**WHAT TO PRODUCE:** Transcribe exactly the line that contains "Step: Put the" and all lines following it to the end of the material below; omit everything else.

**DATA EXTRACT:**
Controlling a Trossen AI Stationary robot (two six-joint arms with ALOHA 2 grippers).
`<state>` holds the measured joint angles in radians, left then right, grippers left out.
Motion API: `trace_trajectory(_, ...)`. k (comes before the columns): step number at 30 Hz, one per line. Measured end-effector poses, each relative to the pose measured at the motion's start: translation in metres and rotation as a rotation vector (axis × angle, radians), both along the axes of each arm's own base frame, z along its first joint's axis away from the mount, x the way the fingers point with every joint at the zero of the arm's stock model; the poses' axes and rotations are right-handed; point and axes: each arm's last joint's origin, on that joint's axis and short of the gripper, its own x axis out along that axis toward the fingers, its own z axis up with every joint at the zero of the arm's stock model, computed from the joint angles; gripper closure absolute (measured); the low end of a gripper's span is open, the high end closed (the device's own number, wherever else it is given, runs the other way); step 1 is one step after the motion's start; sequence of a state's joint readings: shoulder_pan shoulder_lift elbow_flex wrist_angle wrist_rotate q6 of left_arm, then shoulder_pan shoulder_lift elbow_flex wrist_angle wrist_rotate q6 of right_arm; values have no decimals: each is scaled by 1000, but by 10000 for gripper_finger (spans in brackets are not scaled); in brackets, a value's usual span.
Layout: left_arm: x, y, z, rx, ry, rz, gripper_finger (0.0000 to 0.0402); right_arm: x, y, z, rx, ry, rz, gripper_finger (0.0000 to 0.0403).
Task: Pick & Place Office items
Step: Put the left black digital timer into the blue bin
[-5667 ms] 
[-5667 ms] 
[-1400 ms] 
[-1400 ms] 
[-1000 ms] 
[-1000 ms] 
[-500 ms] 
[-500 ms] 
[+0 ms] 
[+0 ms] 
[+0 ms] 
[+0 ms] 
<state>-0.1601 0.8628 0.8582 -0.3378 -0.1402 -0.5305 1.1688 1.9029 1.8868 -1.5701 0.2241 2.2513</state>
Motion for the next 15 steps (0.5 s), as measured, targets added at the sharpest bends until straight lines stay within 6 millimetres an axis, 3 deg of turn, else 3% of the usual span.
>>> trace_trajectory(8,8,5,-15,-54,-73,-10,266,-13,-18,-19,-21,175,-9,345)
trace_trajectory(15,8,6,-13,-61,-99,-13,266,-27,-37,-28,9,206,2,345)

**WRITTEN SOLUTION:**
Step: Put the left black digital timer into the blue bin
[-5667 ms] 
[-5667 ms] 
[-1400 ms] 
[-1400 ms] 
[-1000 ms] 
[-1000 ms] 
[-500 ms] 
[-500 ms] 
[+0 ms] 
[+0 ms] 
[+0 ms] 
[+0 ms] 
<state>-0.1601 0.8628 0.8582 -0.3378 -0.1402 -0.5305 1.1688 1.9029 1.8868 -1.5701 0.2241 2.2513</state>
Motion for the next 15 steps (0.5 s), as measured, targets added at the sharpest bends until straight lines stay within 6 millimetres an axis, 3 deg of turn, else 3% of the usual span.
>>> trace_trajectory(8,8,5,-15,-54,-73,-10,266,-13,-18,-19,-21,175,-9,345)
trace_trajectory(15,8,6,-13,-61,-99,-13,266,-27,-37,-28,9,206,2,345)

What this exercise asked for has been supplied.